3. Biochemical Characterization and Functional Assays
The tag-free nature makes this galectin-4 highly suitable for biochemical studies, including thermal stability, pH sensitivity, and structural analyses. However, carbohydrate-binding experiments require proper folding to be physiologically relevant. If galectin-4 is misfolded, binding preferences will not reflect native specificity. Functional assays should only be conducted after validating proper folding through biophysical methods and positive controls with known galectin ligands.

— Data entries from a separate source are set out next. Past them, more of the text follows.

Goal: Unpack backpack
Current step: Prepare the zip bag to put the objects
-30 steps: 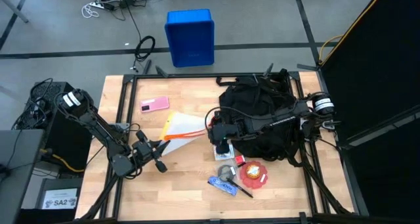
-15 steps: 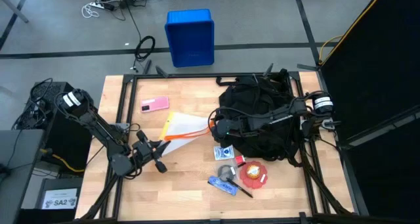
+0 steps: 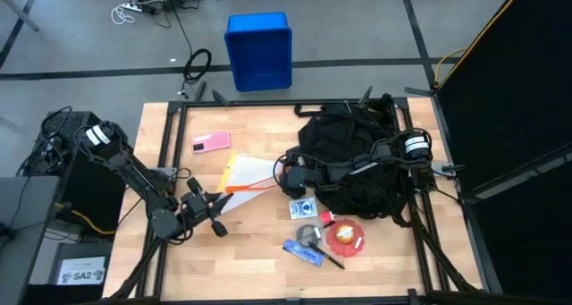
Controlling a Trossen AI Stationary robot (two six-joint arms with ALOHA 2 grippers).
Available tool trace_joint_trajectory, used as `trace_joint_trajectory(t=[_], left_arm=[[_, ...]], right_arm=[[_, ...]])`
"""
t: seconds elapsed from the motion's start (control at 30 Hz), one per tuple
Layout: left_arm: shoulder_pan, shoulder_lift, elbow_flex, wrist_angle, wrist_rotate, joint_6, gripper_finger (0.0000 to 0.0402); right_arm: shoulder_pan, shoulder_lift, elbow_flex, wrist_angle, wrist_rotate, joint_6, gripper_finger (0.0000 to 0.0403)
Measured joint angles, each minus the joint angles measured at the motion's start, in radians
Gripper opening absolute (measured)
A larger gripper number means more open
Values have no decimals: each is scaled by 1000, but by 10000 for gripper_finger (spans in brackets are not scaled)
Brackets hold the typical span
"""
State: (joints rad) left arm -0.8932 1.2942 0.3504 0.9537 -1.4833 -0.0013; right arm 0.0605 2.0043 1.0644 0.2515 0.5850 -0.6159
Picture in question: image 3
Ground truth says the yellow floor cable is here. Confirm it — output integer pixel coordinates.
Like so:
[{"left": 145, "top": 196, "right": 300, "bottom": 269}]
[{"left": 432, "top": 47, "right": 468, "bottom": 90}]

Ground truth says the pink smartphone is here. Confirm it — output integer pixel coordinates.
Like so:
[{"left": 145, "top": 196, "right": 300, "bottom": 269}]
[{"left": 190, "top": 131, "right": 232, "bottom": 155}]

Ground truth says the black coiled cable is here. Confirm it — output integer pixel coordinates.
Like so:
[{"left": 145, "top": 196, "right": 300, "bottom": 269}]
[{"left": 180, "top": 47, "right": 214, "bottom": 97}]

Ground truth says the pink item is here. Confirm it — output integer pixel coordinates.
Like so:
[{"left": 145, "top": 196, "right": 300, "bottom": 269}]
[{"left": 325, "top": 218, "right": 366, "bottom": 258}]

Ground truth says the gold patterned round tin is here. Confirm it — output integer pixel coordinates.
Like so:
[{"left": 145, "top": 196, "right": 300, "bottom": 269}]
[{"left": 335, "top": 225, "right": 357, "bottom": 245}]

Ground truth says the white small item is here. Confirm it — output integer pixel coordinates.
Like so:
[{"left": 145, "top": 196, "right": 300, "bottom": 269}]
[{"left": 289, "top": 198, "right": 319, "bottom": 220}]

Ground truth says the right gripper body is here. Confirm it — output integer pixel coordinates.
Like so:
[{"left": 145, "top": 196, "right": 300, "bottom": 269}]
[{"left": 279, "top": 164, "right": 321, "bottom": 199}]

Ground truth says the black backpack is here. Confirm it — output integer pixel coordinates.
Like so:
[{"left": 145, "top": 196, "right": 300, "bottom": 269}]
[{"left": 292, "top": 93, "right": 437, "bottom": 228}]

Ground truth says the black computer tower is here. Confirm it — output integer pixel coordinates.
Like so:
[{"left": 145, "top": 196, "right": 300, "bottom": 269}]
[{"left": 33, "top": 111, "right": 133, "bottom": 234}]

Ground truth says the grey table leg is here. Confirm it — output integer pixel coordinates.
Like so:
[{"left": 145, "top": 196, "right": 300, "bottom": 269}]
[{"left": 0, "top": 0, "right": 41, "bottom": 32}]

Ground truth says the white SA2 label sign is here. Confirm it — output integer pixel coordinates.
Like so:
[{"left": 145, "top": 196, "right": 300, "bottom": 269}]
[{"left": 56, "top": 255, "right": 107, "bottom": 286}]

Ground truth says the white cable with power strip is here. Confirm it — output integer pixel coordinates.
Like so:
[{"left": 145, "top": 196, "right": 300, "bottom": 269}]
[{"left": 110, "top": 0, "right": 149, "bottom": 26}]

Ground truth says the mesh pouch with orange zipper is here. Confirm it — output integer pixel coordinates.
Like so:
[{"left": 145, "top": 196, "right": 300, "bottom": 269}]
[{"left": 216, "top": 152, "right": 285, "bottom": 215}]

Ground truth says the grey desk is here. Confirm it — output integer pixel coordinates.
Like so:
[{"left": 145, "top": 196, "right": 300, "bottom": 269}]
[{"left": 0, "top": 175, "right": 62, "bottom": 305}]

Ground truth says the black storage box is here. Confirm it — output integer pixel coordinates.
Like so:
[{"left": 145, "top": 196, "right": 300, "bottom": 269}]
[{"left": 24, "top": 241, "right": 114, "bottom": 305}]

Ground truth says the clear bag with grey cable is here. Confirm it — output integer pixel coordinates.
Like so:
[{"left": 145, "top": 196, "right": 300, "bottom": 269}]
[{"left": 295, "top": 224, "right": 324, "bottom": 249}]

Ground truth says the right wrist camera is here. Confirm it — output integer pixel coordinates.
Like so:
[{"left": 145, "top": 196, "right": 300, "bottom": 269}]
[{"left": 285, "top": 146, "right": 307, "bottom": 167}]

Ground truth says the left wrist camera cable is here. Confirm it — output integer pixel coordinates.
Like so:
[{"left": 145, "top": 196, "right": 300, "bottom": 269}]
[{"left": 167, "top": 215, "right": 202, "bottom": 246}]

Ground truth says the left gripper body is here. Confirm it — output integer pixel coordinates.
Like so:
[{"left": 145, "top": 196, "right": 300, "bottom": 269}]
[{"left": 180, "top": 176, "right": 230, "bottom": 239}]

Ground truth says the blue snack bar wrapper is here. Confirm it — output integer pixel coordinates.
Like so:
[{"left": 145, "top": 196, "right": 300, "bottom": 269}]
[{"left": 282, "top": 239, "right": 325, "bottom": 267}]

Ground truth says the black pen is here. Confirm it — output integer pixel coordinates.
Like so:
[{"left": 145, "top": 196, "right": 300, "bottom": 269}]
[{"left": 307, "top": 241, "right": 346, "bottom": 270}]

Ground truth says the black metal table frame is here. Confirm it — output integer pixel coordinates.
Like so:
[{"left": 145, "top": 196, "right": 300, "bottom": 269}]
[{"left": 102, "top": 97, "right": 504, "bottom": 305}]

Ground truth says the yellow cable at tower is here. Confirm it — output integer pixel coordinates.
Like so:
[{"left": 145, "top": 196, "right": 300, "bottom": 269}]
[{"left": 53, "top": 200, "right": 116, "bottom": 237}]

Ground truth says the black partition with yellow edge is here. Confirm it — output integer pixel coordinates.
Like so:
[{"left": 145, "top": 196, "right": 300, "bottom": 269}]
[{"left": 435, "top": 0, "right": 572, "bottom": 305}]

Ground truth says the blue plastic bin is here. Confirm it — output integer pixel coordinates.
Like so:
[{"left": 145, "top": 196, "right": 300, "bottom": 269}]
[{"left": 223, "top": 12, "right": 293, "bottom": 93}]

4. Comparative Species Studies
This application is highly problematic without folding validation. While the tag-free protein is ideal for evolutionary comparisons in principle, if the rat galectin-4 is misfolded, comparisons with properly folded proteins from other species will yield invalid evolutionary insights. Structural and functional comparisons require all proteins in the comparison to be natively folded. This application should be deferred until proper folding is confirmed.
Final Recommendation & Action Plan
Given the confirmation that this is a tag-free protein, first perform comprehensive biophysical characterization (circular dichroism for secondary structure, analytical ultracentrifugation for oligomeric state) to assess folding quality. Validate carbohydrate-binding activity using known galectin ligands (e.g., lactose, specific glycans) before functional studies. Antibody development can proceed immediately as the highest-priority application. Avoid comparative and interaction studies until proper folding is confirmed. For reliable structural and functional studies, consider validating with galectin-4 from eukaryotic expression systems. The tag-free nature is advantageous but doesn't guarantee proper folding in E. coli.